WHAT YOU NEED TO DO:
Copy the data that follows, character for character, minus the pictures.

DATASET EXTRACT:
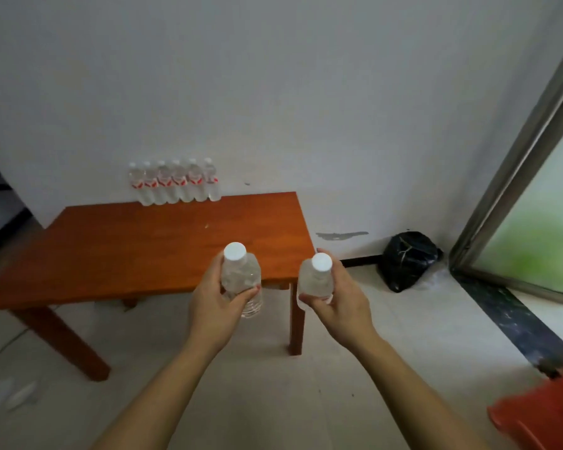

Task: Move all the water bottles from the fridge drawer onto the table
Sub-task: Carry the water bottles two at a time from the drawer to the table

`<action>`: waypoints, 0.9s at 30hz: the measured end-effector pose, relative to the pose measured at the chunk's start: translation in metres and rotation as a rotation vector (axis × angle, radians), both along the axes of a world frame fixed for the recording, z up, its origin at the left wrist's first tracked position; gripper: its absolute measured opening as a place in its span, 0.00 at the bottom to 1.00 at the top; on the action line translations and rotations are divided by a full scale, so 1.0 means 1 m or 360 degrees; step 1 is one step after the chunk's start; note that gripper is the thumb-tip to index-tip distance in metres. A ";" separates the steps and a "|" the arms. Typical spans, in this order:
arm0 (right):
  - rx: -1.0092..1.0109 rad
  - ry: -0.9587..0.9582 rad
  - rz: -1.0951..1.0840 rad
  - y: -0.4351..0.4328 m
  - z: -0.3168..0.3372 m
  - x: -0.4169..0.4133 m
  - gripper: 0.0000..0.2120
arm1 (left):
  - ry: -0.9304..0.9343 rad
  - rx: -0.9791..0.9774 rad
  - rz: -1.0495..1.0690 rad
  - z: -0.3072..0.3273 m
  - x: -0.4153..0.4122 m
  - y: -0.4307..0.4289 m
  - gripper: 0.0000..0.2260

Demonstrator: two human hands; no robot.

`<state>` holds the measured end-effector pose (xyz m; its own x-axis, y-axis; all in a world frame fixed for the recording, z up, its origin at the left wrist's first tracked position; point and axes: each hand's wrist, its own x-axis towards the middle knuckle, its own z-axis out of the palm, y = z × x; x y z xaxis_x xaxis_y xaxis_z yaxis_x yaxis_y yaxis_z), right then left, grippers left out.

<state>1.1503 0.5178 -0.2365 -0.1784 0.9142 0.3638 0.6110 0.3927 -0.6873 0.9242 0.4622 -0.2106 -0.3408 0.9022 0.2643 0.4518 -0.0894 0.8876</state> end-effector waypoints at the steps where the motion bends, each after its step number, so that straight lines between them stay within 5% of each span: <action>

ANSWER BELOW:
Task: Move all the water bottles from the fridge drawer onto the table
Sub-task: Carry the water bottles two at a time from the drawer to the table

`<action>`: waypoints, 0.9s at 30hz: the measured end-effector pose, relative to the pose measured at the chunk's start: translation in metres and rotation as a rotation vector (axis × angle, radians), both along the axes of a world frame fixed for the recording, z up, its origin at the left wrist's first tracked position; gripper: its absolute measured opening as a place in its span, 0.00 at the bottom to 1.00 at the top; on the action line translations and rotations are divided by a full scale, so 1.0 means 1 m or 360 degrees; step 1 is one step after the chunk's start; note that gripper is the thumb-tip to index-tip distance in metres. A ";" separates the steps and a "|" the arms. Typical spans, in this order:
arm0 (right):
  - rx: -1.0092..1.0109 rad
  - ry: -0.9587..0.9582 rad
  - rz: -1.0951..1.0840 rad
  - y: -0.4351..0.4328 m
  - z: -0.3168..0.3372 m
  - x: -0.4169..0.4133 m
  - gripper: 0.0000..0.2120
arm1 (left):
  - ry: -0.9304..0.9343 rad
  - rx: -0.9791..0.9774 rad
  - rz: -1.0495..1.0690 rad
  - z: -0.3072..0.3273 m
  - x: -0.4153..0.4122 m
  - y: -0.4307..0.4289 m
  - gripper: 0.0000..0.2260

Demonstrator: two human hands; no robot.

`<state>` holds the measured end-effector pose (xyz m; its own x-axis, y-axis; all in a world frame fixed for the recording, z up, its origin at the left wrist's first tracked position; point and axes: each hand's wrist, its own x-axis towards the middle knuckle, its own z-axis out of the palm, y = z × x; x y z xaxis_x xaxis_y xaxis_z yaxis_x yaxis_y yaxis_z), right then left, grippers left out.

<state>1.1503 0.5178 -0.2365 -0.1784 0.9142 0.3638 0.6110 0.3927 -0.6873 0.9242 0.4622 -0.2106 -0.3408 0.9022 0.2643 0.4518 -0.0894 0.8876</state> end-effector waypoints at the steps where the motion bends, each after its step number, so that straight lines between them stay within 5% of each span: <action>

The exercise has been fully completed.